Write out exactly the lines below that run from the one containing "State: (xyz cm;" through the one containing "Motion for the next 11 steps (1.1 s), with", both included, with no other lines.

[[ Provided records, beginning ]]

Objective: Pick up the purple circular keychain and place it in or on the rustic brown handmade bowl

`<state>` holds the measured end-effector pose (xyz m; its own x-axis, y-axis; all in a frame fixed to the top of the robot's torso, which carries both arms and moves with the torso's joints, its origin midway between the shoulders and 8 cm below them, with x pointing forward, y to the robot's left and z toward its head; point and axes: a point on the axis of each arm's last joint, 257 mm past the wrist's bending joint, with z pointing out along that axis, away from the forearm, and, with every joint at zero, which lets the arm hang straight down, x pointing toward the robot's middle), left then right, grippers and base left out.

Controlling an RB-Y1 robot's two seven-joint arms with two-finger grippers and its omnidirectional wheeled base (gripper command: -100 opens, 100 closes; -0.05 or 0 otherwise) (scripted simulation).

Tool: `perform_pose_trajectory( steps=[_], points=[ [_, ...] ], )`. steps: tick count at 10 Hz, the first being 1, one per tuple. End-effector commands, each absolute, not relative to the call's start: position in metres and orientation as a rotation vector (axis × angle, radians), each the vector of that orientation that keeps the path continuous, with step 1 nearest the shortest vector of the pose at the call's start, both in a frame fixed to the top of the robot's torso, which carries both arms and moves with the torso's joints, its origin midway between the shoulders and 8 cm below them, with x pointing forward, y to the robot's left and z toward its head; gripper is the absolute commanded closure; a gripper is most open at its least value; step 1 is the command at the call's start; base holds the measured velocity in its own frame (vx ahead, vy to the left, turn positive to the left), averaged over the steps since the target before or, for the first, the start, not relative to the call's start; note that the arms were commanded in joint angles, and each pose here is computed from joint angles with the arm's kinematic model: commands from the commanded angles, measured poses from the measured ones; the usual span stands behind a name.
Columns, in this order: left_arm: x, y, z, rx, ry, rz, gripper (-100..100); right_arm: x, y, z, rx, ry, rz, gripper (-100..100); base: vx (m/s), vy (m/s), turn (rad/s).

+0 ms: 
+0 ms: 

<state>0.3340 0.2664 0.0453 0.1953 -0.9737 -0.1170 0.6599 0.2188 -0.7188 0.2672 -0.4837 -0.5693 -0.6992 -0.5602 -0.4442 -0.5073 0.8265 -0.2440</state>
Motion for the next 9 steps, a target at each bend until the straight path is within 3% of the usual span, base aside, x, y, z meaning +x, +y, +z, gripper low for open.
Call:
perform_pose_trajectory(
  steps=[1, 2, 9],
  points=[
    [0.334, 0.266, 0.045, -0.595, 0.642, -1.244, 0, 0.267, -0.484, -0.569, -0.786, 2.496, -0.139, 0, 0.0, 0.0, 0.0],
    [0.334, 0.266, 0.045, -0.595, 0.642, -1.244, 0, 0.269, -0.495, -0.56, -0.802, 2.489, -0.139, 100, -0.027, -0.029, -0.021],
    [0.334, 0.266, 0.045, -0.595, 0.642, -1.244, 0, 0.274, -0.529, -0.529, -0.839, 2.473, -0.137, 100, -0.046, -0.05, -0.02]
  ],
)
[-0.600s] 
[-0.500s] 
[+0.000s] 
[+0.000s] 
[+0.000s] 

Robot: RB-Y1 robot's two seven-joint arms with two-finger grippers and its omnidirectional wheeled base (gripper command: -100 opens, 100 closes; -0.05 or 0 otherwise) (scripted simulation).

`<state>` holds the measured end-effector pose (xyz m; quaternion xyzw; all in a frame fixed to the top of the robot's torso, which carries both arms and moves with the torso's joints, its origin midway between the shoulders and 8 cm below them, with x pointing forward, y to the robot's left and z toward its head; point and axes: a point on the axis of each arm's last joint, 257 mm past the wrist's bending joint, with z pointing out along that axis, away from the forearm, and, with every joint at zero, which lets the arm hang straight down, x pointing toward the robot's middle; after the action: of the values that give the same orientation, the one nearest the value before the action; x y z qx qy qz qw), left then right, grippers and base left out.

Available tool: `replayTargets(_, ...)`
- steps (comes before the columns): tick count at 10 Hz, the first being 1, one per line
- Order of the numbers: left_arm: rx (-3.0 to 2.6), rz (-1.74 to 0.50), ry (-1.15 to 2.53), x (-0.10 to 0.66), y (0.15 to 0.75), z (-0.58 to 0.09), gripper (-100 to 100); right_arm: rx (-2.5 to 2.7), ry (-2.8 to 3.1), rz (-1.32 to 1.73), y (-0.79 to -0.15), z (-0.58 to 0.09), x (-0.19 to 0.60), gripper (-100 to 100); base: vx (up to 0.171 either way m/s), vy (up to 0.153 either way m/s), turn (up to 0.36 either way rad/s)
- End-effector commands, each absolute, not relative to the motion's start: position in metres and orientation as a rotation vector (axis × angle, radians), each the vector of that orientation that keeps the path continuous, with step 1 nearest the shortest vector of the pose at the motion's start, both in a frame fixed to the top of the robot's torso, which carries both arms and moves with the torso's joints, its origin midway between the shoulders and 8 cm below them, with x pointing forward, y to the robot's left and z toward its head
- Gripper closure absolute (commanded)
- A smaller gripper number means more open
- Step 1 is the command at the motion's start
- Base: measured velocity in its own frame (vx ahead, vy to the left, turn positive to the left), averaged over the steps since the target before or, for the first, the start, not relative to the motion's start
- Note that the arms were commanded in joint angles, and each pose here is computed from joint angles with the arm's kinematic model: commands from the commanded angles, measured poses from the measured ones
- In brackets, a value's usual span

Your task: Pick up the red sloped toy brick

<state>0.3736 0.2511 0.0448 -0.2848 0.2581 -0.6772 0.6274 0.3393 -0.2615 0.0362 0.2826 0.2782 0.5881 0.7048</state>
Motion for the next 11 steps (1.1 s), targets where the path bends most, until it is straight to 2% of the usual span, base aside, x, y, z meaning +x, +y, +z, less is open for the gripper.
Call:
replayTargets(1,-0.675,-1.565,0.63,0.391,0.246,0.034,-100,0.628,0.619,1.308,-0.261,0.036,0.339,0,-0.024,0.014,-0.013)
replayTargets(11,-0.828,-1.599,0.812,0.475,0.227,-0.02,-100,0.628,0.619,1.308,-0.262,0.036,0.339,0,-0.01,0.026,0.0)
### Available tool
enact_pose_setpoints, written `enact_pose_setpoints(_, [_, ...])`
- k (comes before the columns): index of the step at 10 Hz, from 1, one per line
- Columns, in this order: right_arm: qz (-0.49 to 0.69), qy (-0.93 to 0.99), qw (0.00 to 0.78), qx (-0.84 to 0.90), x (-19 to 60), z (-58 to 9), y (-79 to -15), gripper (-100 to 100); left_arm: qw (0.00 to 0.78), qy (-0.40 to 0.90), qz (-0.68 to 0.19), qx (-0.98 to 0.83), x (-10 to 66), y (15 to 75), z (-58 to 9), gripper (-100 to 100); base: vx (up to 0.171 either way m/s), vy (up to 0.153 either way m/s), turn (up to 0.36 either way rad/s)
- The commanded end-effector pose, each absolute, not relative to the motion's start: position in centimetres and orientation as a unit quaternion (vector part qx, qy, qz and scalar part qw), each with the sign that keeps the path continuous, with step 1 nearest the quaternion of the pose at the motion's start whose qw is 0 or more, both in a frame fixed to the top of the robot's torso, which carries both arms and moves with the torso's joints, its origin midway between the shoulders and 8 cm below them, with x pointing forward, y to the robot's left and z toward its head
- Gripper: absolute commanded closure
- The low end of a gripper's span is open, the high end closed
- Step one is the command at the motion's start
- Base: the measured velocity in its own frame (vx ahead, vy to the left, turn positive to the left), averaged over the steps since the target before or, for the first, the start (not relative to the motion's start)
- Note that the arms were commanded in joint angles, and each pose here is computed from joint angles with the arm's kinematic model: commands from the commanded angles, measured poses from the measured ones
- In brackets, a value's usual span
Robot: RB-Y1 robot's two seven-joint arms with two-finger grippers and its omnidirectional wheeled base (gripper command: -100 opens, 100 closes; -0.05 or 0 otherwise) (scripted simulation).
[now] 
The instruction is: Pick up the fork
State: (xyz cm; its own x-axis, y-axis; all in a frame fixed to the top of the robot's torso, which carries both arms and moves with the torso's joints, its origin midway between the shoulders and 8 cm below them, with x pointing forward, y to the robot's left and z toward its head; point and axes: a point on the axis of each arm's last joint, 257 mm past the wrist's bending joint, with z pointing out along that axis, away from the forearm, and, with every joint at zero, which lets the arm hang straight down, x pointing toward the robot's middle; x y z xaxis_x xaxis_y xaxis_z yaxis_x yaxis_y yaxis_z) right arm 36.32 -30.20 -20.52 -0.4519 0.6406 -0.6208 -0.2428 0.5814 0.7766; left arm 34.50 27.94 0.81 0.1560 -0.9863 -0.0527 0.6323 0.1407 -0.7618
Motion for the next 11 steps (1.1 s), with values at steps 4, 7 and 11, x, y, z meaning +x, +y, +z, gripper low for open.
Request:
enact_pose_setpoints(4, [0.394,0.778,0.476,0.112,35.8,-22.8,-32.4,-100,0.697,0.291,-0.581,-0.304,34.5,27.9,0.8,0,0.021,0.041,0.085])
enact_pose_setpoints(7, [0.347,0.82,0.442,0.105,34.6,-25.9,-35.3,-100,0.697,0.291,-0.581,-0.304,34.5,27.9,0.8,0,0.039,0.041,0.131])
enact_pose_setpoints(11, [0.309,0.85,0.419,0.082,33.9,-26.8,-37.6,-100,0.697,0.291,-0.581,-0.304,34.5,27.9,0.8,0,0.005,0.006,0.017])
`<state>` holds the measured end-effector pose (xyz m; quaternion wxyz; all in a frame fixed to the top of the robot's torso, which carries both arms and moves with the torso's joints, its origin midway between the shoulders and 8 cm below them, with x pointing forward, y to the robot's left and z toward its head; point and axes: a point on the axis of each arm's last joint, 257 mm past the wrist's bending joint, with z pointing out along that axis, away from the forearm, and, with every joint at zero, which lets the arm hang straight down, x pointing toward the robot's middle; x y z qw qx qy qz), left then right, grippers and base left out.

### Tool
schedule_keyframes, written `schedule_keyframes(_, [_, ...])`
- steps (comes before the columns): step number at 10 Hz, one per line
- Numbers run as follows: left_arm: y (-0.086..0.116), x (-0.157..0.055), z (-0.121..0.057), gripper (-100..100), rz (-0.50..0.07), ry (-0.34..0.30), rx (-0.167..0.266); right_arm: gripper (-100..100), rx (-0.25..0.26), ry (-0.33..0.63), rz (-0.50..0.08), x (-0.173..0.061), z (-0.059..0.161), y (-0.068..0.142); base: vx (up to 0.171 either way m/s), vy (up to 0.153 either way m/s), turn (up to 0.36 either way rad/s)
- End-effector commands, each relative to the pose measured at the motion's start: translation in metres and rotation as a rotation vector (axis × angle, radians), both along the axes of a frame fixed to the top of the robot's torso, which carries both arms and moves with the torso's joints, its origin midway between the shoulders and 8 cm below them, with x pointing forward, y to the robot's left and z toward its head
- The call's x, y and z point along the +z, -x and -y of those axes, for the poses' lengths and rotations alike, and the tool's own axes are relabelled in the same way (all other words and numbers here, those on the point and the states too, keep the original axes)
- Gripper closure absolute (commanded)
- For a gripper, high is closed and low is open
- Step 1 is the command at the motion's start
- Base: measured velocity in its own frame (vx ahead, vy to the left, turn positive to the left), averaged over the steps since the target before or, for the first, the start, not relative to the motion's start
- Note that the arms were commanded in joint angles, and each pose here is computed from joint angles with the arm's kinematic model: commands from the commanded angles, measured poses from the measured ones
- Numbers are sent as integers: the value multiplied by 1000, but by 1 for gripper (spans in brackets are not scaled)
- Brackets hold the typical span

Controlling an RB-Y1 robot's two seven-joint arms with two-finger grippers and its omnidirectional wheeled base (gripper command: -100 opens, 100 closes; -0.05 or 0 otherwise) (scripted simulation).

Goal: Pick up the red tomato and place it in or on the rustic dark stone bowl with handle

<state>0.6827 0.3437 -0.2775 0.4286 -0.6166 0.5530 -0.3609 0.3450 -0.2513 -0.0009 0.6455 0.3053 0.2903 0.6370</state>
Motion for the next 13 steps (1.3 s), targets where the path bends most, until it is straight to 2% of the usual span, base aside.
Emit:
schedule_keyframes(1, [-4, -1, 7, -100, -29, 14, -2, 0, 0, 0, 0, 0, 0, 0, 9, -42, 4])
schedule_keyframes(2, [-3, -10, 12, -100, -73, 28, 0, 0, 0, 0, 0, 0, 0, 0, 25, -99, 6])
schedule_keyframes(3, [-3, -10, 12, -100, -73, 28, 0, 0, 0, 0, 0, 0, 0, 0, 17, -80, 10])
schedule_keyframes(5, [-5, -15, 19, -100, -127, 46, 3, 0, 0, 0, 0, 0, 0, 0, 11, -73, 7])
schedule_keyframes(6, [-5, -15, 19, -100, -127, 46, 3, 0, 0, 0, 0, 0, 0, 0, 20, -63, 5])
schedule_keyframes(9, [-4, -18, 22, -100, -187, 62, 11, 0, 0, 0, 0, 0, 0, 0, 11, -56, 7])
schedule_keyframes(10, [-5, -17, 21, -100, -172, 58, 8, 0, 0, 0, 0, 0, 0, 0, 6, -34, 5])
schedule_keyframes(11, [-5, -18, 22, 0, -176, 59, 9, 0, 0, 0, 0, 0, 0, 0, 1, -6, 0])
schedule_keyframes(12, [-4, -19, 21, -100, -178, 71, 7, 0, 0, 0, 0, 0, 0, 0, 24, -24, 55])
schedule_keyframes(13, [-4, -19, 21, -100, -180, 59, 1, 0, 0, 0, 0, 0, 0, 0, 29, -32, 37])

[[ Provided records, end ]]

**Result below**:
State: (xyz cm; its own x-axis, y-axis; all in a frame fixed to the top of the robot's torso, which carries both arms and moves with the torso's joints, its origin midway between the shoulders and 8 cm below them, with x pointing forward, y to the robot's left and z toward its head; point and axes: a point on the axis of each arm's last joint, 257 mm past the wrist's bending joint, with z pointing out along that axis, away from the forearm, and, with every joint at zero, which lets the arm hang straight down, x pointing toward the robot's middle; x y z xaxis_x xaxis_y xaxis_z yaxis_x yaxis_y yaxis_z) right arm 36.32 -30.20 -20.52 -0.4519 0.6406 -0.6208 -0.2428 0.5814 0.7766; left arm 34.50 27.94 0.81 0.1560 -0.9863 -0.0527 0.6323 0.1407 -0.7618
Motion for the next 11 steps (1.1 s), with values at steps 4, 7 and 11, x, y, z meaning +x, +y, +z, gripper low for open.

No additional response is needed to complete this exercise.